(Data items)
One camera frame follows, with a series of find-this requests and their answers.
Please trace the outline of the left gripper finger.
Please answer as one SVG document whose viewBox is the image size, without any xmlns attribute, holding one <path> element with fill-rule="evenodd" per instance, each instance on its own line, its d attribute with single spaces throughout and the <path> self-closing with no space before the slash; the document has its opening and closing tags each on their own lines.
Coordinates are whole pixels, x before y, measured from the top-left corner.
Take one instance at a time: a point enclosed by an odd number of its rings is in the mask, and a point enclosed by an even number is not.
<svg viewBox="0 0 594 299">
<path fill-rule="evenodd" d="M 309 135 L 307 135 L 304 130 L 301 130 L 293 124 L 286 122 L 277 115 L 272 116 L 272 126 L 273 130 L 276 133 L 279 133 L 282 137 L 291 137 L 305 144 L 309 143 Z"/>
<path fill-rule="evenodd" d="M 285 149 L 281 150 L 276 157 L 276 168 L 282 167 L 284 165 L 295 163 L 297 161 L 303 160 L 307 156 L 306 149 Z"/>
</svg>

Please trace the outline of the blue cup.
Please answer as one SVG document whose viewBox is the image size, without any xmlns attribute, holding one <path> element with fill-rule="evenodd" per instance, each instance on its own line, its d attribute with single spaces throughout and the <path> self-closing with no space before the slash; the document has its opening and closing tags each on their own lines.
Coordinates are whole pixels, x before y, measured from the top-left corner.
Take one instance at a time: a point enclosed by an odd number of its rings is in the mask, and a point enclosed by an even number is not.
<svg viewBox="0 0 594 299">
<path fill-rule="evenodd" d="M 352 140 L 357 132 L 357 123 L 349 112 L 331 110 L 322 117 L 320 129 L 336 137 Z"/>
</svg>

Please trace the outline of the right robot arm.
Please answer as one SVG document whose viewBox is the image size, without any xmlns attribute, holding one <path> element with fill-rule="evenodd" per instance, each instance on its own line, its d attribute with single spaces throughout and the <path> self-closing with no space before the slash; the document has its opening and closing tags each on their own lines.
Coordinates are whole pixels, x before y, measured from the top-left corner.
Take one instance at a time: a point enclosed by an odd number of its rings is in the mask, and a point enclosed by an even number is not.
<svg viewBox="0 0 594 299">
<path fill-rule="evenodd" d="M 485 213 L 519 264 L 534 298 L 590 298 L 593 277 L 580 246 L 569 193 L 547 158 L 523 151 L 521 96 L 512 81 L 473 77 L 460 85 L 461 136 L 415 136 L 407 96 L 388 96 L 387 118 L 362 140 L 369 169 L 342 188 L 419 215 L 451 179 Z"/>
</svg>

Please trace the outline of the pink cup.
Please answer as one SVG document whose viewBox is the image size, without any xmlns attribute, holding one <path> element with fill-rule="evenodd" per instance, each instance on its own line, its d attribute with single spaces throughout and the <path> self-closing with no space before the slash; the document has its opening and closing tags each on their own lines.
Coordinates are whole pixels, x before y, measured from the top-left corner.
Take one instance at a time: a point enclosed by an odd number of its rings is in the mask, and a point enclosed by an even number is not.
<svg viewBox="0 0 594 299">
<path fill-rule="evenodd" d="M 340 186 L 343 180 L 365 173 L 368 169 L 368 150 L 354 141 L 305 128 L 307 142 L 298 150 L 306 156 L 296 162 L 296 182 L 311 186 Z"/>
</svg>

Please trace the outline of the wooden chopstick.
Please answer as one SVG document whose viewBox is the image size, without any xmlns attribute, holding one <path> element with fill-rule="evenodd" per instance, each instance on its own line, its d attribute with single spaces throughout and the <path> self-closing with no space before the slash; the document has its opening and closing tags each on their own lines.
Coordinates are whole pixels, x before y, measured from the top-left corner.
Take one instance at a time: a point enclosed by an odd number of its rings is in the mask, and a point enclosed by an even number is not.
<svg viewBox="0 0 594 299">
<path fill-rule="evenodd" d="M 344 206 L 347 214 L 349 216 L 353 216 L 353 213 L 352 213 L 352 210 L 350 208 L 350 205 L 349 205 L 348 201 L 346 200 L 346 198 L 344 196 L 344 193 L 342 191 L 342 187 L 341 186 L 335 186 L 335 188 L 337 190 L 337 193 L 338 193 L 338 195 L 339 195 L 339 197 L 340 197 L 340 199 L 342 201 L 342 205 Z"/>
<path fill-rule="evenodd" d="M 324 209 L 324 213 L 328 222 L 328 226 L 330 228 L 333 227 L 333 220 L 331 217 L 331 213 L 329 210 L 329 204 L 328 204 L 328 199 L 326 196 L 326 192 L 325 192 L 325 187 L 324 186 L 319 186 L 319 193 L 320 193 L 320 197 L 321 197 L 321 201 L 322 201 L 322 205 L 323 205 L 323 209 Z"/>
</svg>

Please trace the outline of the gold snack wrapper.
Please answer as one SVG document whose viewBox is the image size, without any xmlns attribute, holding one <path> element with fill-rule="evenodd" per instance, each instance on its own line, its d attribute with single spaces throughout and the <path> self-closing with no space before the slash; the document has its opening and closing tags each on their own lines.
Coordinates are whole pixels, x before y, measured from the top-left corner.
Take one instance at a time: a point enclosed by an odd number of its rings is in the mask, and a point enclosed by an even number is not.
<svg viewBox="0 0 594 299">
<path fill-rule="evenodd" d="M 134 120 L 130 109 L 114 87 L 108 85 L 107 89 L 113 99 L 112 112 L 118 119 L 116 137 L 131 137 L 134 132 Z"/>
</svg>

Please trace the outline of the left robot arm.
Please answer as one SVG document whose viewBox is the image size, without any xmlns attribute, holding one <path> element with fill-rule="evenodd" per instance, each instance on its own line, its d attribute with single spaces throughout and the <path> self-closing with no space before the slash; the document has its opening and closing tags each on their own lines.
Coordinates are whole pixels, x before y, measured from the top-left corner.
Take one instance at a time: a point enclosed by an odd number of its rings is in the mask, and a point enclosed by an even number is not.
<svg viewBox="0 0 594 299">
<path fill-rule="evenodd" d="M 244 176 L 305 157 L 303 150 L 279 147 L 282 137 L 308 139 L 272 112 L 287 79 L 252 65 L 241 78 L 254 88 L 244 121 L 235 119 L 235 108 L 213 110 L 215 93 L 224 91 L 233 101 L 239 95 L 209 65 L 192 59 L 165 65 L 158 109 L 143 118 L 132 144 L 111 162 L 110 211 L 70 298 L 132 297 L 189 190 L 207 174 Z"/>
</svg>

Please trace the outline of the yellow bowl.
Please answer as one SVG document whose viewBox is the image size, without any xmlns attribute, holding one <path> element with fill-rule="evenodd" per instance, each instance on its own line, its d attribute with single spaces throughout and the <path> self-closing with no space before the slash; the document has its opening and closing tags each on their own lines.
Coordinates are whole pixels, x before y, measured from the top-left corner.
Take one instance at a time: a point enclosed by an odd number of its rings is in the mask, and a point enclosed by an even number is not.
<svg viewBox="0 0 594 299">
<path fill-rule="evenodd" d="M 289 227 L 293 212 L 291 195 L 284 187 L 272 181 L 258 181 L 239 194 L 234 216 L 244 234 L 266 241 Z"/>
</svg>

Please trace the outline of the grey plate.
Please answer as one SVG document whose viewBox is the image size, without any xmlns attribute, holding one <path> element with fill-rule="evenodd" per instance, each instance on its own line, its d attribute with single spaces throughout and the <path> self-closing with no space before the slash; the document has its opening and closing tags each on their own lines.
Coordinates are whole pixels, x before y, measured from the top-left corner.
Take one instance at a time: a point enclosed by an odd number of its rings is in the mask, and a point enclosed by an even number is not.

** Activity **
Restate, word for word and with nothing added, the lines from the beginning of the records above through the line that contains "Please trace the outline of the right".

** Task output **
One camera frame follows, with a series of find-this requests and their answers.
Please trace the outline of the left gripper finger.
Please answer as one SVG document whose viewBox is the image size, without any xmlns attribute, holding one <path> element with fill-rule="evenodd" per instance, each instance on its own line, its d attribute with single spaces throughout and the <path> self-closing with no space before the slash; the document has its opening and closing tags each on their own lines.
Coordinates are whole pixels, x before y, measured from the top-left corner.
Take one instance at a time: a point enclosed by an odd number of its rings is in the mask, and a point enclosed by an even number is not.
<svg viewBox="0 0 594 299">
<path fill-rule="evenodd" d="M 309 135 L 307 135 L 304 130 L 301 130 L 293 124 L 286 122 L 277 115 L 272 116 L 272 126 L 273 130 L 276 133 L 279 133 L 282 137 L 291 137 L 305 144 L 309 143 Z"/>
<path fill-rule="evenodd" d="M 285 149 L 281 150 L 276 157 L 276 168 L 282 167 L 284 165 L 295 163 L 297 161 L 303 160 L 307 156 L 306 149 Z"/>
</svg>

Please trace the outline of the blue cup.
Please answer as one SVG document whose viewBox is the image size, without any xmlns attribute, holding one <path> element with fill-rule="evenodd" per instance, each instance on its own line, its d attribute with single spaces throughout and the <path> self-closing with no space before the slash; the document has its opening and closing tags each on their own lines.
Coordinates are whole pixels, x before y, measured from the top-left corner.
Take one instance at a time: a point enclosed by an odd number of its rings is in the mask, and a point enclosed by an even number is not.
<svg viewBox="0 0 594 299">
<path fill-rule="evenodd" d="M 352 140 L 357 132 L 357 123 L 349 112 L 331 110 L 322 117 L 320 129 L 336 137 Z"/>
</svg>

Please trace the outline of the right robot arm.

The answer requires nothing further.